PROBLEM: Find how many lines of the listing below include the word "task", then report the number by itself.
======
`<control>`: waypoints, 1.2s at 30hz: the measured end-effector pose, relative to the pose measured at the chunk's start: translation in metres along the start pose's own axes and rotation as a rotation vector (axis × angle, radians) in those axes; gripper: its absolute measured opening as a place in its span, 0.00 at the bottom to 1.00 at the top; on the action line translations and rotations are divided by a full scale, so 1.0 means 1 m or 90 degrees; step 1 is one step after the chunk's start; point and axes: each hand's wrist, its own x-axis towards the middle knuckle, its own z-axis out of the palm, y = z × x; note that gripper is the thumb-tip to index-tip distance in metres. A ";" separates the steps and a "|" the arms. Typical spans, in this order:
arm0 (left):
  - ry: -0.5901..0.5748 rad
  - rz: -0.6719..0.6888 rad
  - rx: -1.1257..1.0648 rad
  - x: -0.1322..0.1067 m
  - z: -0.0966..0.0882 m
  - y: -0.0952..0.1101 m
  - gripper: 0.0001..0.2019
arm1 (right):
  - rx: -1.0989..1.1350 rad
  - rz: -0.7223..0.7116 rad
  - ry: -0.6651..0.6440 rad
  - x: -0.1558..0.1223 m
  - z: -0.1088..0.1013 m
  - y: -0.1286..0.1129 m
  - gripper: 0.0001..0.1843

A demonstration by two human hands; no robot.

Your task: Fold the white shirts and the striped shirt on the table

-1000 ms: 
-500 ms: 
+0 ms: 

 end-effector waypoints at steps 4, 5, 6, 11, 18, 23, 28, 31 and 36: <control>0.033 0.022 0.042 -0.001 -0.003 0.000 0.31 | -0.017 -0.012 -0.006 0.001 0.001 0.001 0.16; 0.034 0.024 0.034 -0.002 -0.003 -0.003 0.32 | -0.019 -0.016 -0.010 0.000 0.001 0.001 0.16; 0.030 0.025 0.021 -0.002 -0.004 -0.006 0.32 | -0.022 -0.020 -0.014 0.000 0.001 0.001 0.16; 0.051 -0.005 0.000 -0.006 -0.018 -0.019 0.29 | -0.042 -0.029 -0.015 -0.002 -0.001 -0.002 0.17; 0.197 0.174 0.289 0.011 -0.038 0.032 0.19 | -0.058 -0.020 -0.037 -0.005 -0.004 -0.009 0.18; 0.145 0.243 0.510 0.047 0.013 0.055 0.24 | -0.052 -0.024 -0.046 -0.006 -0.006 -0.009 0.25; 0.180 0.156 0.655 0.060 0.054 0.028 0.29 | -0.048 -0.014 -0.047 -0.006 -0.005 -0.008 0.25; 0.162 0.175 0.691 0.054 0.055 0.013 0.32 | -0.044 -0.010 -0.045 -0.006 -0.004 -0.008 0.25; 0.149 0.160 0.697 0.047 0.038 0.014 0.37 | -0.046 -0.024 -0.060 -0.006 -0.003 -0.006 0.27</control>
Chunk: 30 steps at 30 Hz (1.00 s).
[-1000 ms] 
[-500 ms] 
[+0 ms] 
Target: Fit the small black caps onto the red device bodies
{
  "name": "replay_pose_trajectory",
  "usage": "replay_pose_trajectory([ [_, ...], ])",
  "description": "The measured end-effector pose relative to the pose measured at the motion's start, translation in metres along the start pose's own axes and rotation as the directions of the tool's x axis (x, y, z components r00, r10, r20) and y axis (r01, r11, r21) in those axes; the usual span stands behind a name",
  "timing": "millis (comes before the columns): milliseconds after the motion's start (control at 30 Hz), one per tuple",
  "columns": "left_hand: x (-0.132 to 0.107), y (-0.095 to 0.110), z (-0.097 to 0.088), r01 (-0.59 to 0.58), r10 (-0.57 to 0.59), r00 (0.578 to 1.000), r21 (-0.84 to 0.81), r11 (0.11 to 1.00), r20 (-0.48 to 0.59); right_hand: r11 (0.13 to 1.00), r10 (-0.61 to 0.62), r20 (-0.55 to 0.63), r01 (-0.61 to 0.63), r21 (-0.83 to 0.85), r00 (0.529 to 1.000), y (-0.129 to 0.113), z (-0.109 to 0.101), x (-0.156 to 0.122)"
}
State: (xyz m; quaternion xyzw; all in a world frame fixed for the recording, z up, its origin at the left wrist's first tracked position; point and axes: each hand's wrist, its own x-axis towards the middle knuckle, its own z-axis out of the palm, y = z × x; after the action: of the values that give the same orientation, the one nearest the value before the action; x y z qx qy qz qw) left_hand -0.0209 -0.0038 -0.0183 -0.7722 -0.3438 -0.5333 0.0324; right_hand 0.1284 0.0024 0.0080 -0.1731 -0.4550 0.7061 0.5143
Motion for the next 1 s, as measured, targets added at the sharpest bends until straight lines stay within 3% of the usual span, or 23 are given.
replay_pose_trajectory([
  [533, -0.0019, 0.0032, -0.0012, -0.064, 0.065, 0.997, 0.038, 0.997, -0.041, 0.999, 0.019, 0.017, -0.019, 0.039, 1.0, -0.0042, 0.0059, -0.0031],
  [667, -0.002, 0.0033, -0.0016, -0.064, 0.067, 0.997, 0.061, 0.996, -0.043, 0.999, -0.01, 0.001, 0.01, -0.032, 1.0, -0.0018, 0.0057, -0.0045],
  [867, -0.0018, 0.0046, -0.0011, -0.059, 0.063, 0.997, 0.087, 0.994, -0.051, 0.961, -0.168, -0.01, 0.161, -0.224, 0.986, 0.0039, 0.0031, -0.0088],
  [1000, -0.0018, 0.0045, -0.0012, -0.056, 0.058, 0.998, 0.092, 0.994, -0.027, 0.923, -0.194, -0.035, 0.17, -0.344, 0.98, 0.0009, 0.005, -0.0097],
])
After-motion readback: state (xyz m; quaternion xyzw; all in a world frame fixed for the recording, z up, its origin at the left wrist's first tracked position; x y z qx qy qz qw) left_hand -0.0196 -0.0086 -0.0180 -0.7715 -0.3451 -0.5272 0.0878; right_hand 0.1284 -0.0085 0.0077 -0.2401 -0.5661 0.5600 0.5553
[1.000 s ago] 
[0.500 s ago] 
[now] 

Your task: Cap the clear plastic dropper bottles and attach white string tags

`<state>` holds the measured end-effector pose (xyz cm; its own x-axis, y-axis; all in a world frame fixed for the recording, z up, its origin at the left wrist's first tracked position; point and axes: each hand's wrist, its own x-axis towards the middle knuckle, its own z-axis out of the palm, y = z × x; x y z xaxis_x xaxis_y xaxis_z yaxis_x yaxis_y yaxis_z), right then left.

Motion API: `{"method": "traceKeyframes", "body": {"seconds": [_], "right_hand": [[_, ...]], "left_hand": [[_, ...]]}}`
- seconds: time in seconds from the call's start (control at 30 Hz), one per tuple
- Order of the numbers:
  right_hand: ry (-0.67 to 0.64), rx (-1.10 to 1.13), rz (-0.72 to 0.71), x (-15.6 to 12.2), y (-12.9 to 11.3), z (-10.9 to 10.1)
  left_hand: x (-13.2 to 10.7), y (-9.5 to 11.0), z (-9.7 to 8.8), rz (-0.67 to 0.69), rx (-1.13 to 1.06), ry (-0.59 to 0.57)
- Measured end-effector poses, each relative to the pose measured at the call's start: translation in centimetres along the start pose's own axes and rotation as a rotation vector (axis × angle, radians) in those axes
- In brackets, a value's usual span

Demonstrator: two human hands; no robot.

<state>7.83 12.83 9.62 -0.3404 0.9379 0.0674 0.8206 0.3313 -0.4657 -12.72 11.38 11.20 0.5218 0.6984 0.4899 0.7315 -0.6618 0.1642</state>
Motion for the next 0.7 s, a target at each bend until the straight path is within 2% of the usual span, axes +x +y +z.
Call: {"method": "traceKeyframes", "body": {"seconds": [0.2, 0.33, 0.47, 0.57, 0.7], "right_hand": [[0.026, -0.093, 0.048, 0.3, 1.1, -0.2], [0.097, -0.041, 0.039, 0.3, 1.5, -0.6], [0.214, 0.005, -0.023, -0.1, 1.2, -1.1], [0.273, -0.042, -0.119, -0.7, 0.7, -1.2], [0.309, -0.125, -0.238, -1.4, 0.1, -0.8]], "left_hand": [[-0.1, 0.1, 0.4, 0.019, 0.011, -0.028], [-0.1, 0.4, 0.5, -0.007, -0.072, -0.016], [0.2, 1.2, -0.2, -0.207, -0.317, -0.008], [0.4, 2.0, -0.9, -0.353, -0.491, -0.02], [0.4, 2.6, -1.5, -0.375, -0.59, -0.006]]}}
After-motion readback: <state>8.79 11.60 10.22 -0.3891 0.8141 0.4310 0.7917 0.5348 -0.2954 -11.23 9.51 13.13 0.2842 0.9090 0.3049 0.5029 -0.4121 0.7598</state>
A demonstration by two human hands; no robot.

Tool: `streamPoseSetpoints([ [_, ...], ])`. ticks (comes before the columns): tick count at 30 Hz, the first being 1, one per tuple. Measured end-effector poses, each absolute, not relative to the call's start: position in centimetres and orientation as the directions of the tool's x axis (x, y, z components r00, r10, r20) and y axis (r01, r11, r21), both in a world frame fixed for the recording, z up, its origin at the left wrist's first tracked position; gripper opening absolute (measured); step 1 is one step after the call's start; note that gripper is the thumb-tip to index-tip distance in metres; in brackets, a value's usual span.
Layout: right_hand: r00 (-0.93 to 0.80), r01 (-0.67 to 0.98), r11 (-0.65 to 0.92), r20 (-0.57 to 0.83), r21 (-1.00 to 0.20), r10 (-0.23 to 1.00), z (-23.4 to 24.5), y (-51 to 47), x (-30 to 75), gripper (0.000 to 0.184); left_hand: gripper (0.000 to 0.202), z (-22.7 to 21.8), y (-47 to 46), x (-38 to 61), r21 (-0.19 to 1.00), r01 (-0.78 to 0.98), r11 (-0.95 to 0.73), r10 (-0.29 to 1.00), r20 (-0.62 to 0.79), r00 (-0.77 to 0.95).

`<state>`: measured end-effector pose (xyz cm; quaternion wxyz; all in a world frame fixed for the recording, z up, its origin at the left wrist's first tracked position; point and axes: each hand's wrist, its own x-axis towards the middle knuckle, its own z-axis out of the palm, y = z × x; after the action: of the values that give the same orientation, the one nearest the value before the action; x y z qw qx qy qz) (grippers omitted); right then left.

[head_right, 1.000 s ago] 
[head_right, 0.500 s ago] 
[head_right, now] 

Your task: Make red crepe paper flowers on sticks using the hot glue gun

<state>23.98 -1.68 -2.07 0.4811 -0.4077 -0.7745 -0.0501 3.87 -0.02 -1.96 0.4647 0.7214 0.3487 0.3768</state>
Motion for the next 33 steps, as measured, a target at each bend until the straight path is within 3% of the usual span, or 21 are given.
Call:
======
EXERCISE OUTPUT: 3